私は前の失敗を活かしてどんなに喜怒哀楽があったとしても練習には持ち込まないことを決めていた。
美乃里ちゃんや先輩たちによく綾咲ちゃんここはそうじゃなくてこうやって歌った方がいいよと優しく教えてくれてみんな優しく接してくれた。
仮入部と違い本入部となると先輩たちから1人だけ音がズレてる、なんで1人のために私たちがまた同じところを繰り返さなきゃいけないのと先輩風を吹かされると思っていたが決してそんなことはなかった。
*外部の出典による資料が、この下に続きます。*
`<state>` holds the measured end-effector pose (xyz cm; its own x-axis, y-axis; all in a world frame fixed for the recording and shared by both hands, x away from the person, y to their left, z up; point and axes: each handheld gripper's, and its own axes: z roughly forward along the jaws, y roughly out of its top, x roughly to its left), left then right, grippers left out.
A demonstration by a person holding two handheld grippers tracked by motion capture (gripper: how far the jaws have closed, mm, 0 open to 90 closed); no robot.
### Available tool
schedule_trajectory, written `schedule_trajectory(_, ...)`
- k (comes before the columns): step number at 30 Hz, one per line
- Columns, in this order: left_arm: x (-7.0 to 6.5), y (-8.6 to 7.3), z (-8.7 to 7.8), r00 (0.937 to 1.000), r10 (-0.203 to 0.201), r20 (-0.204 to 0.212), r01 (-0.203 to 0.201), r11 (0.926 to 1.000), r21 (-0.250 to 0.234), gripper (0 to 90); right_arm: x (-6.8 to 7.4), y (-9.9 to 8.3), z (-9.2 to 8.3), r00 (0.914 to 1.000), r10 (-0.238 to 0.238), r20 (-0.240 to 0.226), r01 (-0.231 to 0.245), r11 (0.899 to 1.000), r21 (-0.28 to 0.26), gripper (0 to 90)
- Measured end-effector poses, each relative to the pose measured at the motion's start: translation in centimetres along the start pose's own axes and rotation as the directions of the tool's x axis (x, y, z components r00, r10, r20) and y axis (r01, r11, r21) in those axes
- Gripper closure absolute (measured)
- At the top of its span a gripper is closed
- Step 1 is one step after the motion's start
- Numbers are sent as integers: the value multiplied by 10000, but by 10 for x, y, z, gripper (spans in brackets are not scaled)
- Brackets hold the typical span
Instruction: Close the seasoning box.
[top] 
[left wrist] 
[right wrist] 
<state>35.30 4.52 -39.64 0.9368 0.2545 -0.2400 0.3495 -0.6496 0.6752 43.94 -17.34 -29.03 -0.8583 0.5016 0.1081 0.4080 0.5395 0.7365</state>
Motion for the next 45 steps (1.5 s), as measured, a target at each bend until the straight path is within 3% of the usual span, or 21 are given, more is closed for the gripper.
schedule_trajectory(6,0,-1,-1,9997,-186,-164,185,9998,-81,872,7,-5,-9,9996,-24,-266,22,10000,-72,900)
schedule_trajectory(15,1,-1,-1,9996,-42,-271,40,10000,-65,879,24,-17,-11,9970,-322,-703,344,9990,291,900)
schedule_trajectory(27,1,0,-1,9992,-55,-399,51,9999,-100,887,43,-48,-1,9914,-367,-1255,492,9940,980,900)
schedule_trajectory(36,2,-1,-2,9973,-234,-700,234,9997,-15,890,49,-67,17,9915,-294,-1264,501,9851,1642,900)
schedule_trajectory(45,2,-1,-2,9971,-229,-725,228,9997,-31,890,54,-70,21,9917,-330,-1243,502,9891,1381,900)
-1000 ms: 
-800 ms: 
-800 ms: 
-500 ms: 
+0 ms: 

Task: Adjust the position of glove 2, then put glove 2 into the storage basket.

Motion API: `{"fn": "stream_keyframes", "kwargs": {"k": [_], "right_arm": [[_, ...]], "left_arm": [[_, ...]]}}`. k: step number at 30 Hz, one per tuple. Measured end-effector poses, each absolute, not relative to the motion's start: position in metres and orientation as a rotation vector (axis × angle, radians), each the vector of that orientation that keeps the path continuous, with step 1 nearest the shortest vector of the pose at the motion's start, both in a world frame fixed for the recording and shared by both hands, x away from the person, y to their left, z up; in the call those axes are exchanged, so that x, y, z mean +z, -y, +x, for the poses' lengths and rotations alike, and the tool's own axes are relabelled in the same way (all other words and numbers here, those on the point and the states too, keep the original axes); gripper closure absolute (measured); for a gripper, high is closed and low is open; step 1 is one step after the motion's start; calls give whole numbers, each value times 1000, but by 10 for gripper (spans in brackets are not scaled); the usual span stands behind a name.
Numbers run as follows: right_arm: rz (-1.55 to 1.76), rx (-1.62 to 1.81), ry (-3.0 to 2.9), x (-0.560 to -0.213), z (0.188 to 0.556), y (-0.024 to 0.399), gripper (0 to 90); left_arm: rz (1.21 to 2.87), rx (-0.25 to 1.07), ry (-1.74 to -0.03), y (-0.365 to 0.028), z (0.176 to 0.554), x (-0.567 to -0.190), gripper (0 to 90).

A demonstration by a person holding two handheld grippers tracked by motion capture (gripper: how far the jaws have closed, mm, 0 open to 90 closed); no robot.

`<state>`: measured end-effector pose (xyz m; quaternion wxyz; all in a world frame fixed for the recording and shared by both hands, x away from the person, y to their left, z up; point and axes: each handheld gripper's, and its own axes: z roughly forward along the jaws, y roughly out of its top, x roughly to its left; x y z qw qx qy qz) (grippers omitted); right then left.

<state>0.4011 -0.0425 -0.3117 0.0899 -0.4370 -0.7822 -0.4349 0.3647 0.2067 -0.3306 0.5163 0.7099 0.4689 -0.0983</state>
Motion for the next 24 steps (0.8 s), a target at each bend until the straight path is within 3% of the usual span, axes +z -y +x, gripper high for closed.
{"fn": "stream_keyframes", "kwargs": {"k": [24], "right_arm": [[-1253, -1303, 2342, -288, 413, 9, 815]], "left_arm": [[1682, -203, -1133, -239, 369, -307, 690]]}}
夏休みになり、私と美乃里ちゃんの初披露でもある老人ホームで歌うと泣き出す利用者さんもいて私たちの歌で涙を流してくれる。人々が感動してくれる喜びに私自身も嬉しくなり、もっと多くの人を喜ばせたいという思いが強くなり歌に情熱を燃やすことになった。
楽譜も読めない、音も取れないと合唱をする上では致命的欠陥ばかりだが前に私がワンピースを来ていた時にスカートめくりをされたように人それぞれつらいことや人には言えない悩みを抱えているかもしれないが歌を聴いている時だけはその事を忘れて欲しいなと言う思いがあった。